Searle Lab

Aquatic disease ecology at Purdue University

Research

Research Overview

Research in the Searle lab investigates the community ecology of infectious diseases. In natural systems, disease dynamics can be altered in a variety of ways as communities lose species (e.g. from habitat loss, pollution, etc.), gain species (e.g. from species invasions), or experience changes to population sizes and intraspecific diversity. These factors can influence the frequency and severity of disease outbreaks. To understand these processes, we combine field observations with experimental manipulations in the field, mesocosms and laboratory. Our primary hosts systems are freshwater zooplankton (Daphnia) and amphibians (with a focus on chytridiomycosis). Through these studies, we aim to understand how changes to biodiversity are altering disease dynamics.

Intraspecific host diversity

Intraspecific diversity of hosts can affect disease risk and epidemic size in multiple ways. For example, the within-host environment can shape pathogens through selection or environmental effects, which can alter the outcome of future infections. As a population of pathogens passes through one host genotype, the conditions within that host may alter the pathogen through environmental effects or rapid evolution. We have shown that pathogens can respond to the within-host environment by plastically changing their phenotype. In just a single generation, a novel host genotype is sufficient to cause phenotypic changes to a parasite that influence future infections.
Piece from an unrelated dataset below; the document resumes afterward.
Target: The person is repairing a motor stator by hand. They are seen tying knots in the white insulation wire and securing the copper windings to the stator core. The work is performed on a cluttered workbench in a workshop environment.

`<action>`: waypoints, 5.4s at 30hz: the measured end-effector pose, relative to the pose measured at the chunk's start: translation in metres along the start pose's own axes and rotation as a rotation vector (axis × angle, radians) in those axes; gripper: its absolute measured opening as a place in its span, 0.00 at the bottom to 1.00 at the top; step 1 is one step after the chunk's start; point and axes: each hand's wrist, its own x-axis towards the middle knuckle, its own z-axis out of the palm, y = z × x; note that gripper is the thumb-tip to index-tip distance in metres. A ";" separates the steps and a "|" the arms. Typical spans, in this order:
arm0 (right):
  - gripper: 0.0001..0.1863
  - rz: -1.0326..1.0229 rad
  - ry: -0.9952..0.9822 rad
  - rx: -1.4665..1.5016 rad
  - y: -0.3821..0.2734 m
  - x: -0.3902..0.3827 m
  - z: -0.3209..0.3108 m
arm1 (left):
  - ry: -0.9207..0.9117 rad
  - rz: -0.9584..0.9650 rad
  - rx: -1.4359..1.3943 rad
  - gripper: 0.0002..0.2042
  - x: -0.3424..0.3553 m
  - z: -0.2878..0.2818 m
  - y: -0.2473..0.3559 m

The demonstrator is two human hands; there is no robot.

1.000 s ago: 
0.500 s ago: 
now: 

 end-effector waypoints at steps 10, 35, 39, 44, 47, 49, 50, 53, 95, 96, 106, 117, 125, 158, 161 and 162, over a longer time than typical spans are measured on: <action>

This has implications for both short and long-term effects of host diversity on pathogens.

host diversity

Host species diversity

The relationship between host species diversity and disease risk is complex. We have been studying this using the emerging fungal pathogen, Batrachochytrium dendrobatidis (Bd), which has caused population declines and extinctions of amphibians around the world. We have found that amphibian species vary in their rate of survival and infection loads when exposed to Bd. These patterns can also be influenced by host species diversity. We have demonstrated a negative relationship between biodiversity and disease risk in Bd (Fig. 2) indicating that preserving biodiversity may help reduce infection.

dilution effect

Invasive species

Invasive species have the potential to impact many aspects of their invaded communities, including disease dynamics. Some invasive species bring pathogens with them, which may spill into native communities. Alternatively, invasive species may also become infected with native parasites in their new ranges. When this occurs, invasive species may alter disease dynamics for native hosts. We have been investigating the impacts of Daphnia lumholtzi, a species invasive in North America, on disease dynamics of native Daphnia species. Native pathogens have been found infecting D. lumholtzi and we are studying how this will influence invasion success.

Predators

We are investigating how predators can directly and indirectly affect pathogens and their hosts. For example, we have found that Daphnia can directly consume Bd, reducing rates and severity of infection in tadpoles. These effects are context-dependent, indicating that Daphnia may reduce infection only in specific environments. We are also investigating how predators can affect susceptibility to infectious disease through trait-mediated effects. For example, predators can alter the morphology and behavior of their prey, influencing their risk of infection.